Photo caption: For UW-Eau Claire Facilities, the move to brine use for de-icing was facilitated by vehicle technician Jake Seichter, who fully designed and built the machinery in-house. (Photo by Bill Hoepner)
From the ubiquitous water bottle-filling stations throughout campus to the recent switch in Blugold Dining to reusable BluBox containers, the University of Wisconsin-Eau Claire’s commitment to sustainability is increasingly evident, even to first-time campus visitors.
This winter season, a new and effective practice has been added to the list of sustainability measures on campus. Facilities Management has introduced the use of salt brine in combination with traditional rock salt for de-icing streets, parking lots and walkways — a step that will help make snow and ice removal on campus more cost-effective and environmentally friendly.
Salt brine is simply saltwater at 23% salinity, according to Aaron Turek, UW-Eau Claire’s building and grounds manager. Turek explains how the ability to pretreat roads and walkways with brine, along with the significant reduction in overall salt usage creates a major “win-win” for the university.
“We can use brine in two ways,” Turek says. “One is to put the brine on our roads before a snow event, a process called pretreating. This creates a barrier between the road surface and the falling snow, so it does not stick to the pavement as easily. Think of it like putting oil in a frying pan before you cook your food — it prevents a bond from forming and allows us to clear snow and ice more efficiently later.”

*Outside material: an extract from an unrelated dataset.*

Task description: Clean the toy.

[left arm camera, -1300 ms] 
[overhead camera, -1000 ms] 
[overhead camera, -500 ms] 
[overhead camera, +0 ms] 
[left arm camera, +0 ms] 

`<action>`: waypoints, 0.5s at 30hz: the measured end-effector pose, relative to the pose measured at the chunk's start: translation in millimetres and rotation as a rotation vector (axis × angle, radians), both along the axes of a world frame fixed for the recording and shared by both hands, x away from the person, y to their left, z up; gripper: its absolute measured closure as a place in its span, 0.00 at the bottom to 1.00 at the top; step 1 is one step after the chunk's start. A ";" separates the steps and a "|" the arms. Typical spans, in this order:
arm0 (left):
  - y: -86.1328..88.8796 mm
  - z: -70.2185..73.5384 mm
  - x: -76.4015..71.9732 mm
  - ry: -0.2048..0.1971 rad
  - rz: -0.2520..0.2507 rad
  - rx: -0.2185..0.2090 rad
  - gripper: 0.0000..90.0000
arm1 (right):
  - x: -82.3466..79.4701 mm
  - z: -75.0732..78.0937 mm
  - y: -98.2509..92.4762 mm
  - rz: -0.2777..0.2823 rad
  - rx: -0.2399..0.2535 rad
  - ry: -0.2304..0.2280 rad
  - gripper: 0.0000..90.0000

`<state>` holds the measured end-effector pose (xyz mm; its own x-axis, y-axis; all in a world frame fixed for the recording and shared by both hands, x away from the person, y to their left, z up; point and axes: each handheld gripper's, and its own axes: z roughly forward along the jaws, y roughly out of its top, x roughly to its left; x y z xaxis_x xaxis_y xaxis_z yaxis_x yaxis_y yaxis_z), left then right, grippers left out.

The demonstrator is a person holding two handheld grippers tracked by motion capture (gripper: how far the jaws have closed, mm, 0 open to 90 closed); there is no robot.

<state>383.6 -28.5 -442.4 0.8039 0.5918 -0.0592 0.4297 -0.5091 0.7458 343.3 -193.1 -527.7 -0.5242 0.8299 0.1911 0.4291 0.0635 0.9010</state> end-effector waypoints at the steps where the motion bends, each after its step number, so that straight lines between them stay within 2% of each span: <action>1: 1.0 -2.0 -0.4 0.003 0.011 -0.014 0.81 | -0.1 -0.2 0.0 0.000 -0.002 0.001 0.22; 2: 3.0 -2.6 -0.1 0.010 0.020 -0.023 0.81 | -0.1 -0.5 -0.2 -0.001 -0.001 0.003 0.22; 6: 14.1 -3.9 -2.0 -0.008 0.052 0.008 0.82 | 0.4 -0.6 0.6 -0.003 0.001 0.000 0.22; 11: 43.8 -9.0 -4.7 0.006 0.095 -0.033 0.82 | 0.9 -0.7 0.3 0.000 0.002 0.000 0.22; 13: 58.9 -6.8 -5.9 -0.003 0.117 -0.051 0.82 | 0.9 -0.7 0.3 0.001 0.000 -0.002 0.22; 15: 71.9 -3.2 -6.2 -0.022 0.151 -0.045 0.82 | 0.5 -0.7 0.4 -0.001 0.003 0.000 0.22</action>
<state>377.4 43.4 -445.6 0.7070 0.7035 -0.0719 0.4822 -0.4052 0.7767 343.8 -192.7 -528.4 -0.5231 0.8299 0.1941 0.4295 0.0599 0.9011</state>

The second use for the brine is to “pre-wet” the rock salt that is used, a step that allows the rock salt to activate more immediately as it hits the ice, not needing extra time to begin melting.
“Salt needs moisture to start working as a melting agent. By wetting the salt as it is spread, it is activated immediately rather than having to pull moisture from the surrounding environment,” Turek says, further explaining reducing both cost and negative environmental impacts.
“In addition to working faster, the brine boosts the overall effectiveness of our salt, reducing the required amount by about 40%-50%. And because it makes the salt stickier, it doesn’t bounce off the roads and sidewalks into planting beds or turf.”
Turek says that another cost-reducing step taken by Facilities Management was to have the brine mixer built on campus rather than purchased. It was designed and built by Jake Seichter, an equipment technician in Facilities. Scott Lien, the lead groundskeeper, is continually perfecting the brining process and application across campus to ensure the best outcomes.
“Our crew in Facilities is keenly aware of the amazing resource that runs through this campus — the Chippewa River — and we do all that we can to ensure that as little salt as possible ends up in the river,” Turek says. “This reduction in salt is by far the biggest step we’ve taken toward that goal, but we are also exploring ways to protect the river through measures like organic fertilizers and electric mowers.”
Building on the campus sustainability goals with steps like these will have a significant payoff, says Brian Drollinger, director of Risk Management, Safety and Sustainability.
“Reducing the overall use of salt on our campus roads and sidewalks is an important way UW-Eau Claire is working to be more sustainable,” Drollinger says. “This new brine process will reduce costs and impact of street repairs, reduces the salt runoff into freshwater environments and can lead to a healthier campus. We are proud of the great work our grounds department is doing and the initiatives they are taking to help the university reach its sustainability goals.”